What needs to be done>
Give the data again in full, exactly as written below.

Supplied data>
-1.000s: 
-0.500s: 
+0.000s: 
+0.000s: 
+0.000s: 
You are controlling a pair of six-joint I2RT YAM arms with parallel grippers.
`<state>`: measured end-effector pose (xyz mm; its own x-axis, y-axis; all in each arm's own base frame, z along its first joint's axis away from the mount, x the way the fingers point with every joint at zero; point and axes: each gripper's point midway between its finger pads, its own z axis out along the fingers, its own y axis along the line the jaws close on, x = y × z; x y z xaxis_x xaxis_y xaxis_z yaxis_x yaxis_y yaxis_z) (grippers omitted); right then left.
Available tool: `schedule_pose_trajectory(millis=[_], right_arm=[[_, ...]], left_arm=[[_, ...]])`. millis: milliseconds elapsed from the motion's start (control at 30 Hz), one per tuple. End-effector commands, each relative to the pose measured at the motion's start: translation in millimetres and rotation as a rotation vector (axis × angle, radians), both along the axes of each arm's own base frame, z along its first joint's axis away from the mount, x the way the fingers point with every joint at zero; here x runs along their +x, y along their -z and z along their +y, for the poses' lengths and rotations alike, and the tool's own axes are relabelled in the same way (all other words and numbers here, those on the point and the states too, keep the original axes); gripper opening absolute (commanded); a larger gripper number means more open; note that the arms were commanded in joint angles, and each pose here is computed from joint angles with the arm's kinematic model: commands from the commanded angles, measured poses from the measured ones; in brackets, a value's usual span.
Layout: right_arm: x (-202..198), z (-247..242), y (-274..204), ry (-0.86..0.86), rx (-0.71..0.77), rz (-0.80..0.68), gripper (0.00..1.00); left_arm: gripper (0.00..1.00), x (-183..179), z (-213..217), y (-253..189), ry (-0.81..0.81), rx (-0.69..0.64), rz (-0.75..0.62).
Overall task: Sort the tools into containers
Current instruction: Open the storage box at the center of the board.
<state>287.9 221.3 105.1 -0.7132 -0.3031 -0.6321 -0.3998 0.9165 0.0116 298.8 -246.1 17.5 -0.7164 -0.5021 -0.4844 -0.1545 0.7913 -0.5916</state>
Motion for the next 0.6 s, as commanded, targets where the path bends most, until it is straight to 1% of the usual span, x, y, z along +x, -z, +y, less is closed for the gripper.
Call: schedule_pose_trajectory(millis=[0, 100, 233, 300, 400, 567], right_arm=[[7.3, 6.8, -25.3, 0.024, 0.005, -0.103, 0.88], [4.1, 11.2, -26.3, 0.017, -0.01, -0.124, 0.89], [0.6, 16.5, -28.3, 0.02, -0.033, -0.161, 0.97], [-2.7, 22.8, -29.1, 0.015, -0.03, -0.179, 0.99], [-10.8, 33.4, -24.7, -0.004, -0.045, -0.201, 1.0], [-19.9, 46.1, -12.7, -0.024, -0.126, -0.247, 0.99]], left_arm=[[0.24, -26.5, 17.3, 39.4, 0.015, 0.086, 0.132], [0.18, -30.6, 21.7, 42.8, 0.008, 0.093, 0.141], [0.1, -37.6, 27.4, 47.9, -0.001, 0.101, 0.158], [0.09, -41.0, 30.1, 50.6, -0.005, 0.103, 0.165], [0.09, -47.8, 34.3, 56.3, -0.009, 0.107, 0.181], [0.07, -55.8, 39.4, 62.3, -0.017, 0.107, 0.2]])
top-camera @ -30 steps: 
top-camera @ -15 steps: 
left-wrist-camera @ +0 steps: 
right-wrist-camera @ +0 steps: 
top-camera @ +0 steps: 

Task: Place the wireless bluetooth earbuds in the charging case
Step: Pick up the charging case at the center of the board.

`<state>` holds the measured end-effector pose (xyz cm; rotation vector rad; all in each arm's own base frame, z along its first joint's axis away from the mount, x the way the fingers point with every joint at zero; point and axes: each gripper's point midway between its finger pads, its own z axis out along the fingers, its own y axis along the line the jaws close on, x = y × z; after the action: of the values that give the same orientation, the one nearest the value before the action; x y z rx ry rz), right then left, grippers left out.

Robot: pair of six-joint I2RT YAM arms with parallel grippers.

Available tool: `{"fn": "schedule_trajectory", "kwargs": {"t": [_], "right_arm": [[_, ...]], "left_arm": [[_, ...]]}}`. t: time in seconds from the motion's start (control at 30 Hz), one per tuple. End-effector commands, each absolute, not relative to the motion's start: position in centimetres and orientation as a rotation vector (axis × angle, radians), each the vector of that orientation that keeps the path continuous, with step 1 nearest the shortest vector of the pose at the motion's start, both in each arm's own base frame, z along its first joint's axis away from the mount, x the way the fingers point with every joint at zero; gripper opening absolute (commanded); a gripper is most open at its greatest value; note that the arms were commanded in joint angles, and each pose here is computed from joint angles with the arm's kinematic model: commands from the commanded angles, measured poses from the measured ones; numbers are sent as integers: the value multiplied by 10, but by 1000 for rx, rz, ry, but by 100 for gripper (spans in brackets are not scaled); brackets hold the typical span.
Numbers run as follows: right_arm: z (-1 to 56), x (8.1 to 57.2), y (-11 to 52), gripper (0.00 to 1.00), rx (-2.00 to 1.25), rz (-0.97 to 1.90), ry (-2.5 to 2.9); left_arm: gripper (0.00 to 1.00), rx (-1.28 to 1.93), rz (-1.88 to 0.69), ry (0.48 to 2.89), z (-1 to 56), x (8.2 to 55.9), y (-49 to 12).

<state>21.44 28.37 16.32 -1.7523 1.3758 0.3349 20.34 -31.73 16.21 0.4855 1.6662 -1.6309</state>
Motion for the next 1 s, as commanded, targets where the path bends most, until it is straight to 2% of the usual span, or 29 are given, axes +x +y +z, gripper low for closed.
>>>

Reply>
-1.000s: 
-0.500s: 
+0.000s: 
+0.000s: 
+0.000s: 
You are controlling a pair of six-joint I2RT YAM arms with parallel grippers.
`<state>`: measured end-effector pose (xyz mm; its own x-axis, y-axis; all in each arm's own base frame, z along its first joint's axis away from the mount, x the way the fingers point with every joint at zero; point and axes: each gripper's point midway between its finger pads, its own z axis out along the fingers, its own y axis along the line the jaws close on, x = y × z; x y z xaxis_x xaxis_y xaxis_z yaxis_x yaxis_y yaxis_z) (grippers omitted); right then left.
Available tool: `schedule_pose_trajectory(millis=[_], right_arm=[[_, ...]], left_arm=[[_, ...]])`. millis: milliseconds elapsed from the motion's start (control at 30 Hz), one per tuple. End-effector commands, each relative to the pose measured at the motion's start: translation in millimetres and rotation as a rotation vector (axis × angle, radians), both along the axes of each arm's own base frame, z along its first joint's axis away from the mount, x the way the fingers point with every joint at zero; here x runs along their +x, y along their -z and z along their +y, for the poses' lengths and rotations alike, and the tool's own axes are relabelled in the same way (all other words and numbers here, those on the point and the states too, keep the original axes); gripper opening absolute (commanded); a larger gripper number means more open; note that the arms were commanded in joint angles, and each pose here is computed from joint angles with the arm's kinematic model: commands from the commanded angles, measured poses from the measured ones; in brackets, a value's usual span.
Layout: right_arm: x (-202..198), z (-247..242), y (-274..204), ry (-0.86..0.86), rx (-0.71..0.77), rz (-0.80..0.68), gripper (0.00..1.00); left_arm: gripper (0.00..1.00), x (-183..179), z (-213..217), y (-253..189), ry (-0.81..0.81), rx (-0.69..0.64), rz (-0.75..0.62).
Overall task: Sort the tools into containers
Current instruction: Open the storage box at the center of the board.
<state>287.9 221.3 105.1 -0.7132 -0.3031 -0.6321 -0.3998 0.9165 0.0116 298.8 -246.1 17.5 -0.7164 -0.5021 -0.4844 -0.1545 0.7913 -0.5916</state>
Motion for the next 0.6 s, as commanded, targets where the path bends most, until it is straight to 1% of the usual span, x, y, z along +x, -z, +y, less is closed for the gripper.
Call: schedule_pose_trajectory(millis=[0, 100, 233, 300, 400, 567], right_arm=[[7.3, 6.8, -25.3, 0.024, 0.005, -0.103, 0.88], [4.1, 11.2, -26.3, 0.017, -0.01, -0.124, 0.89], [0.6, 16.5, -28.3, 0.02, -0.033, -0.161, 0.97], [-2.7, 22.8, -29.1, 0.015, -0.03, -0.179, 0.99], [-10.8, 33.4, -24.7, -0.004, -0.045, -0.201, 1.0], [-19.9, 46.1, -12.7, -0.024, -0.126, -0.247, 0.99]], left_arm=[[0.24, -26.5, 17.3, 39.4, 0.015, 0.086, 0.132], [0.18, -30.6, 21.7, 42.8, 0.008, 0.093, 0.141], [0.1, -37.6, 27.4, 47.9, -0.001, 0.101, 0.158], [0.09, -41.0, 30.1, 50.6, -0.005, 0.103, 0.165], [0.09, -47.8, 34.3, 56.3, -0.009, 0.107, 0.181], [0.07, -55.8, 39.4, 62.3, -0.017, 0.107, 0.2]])
top-camera @ -30 steps: 
top-camera @ -15 steps: 
left-wrist-camera @ +0 steps: 
right-wrist-camera @ +0 steps: 
top-camera @ +0 steps: 

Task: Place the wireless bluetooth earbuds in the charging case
Step: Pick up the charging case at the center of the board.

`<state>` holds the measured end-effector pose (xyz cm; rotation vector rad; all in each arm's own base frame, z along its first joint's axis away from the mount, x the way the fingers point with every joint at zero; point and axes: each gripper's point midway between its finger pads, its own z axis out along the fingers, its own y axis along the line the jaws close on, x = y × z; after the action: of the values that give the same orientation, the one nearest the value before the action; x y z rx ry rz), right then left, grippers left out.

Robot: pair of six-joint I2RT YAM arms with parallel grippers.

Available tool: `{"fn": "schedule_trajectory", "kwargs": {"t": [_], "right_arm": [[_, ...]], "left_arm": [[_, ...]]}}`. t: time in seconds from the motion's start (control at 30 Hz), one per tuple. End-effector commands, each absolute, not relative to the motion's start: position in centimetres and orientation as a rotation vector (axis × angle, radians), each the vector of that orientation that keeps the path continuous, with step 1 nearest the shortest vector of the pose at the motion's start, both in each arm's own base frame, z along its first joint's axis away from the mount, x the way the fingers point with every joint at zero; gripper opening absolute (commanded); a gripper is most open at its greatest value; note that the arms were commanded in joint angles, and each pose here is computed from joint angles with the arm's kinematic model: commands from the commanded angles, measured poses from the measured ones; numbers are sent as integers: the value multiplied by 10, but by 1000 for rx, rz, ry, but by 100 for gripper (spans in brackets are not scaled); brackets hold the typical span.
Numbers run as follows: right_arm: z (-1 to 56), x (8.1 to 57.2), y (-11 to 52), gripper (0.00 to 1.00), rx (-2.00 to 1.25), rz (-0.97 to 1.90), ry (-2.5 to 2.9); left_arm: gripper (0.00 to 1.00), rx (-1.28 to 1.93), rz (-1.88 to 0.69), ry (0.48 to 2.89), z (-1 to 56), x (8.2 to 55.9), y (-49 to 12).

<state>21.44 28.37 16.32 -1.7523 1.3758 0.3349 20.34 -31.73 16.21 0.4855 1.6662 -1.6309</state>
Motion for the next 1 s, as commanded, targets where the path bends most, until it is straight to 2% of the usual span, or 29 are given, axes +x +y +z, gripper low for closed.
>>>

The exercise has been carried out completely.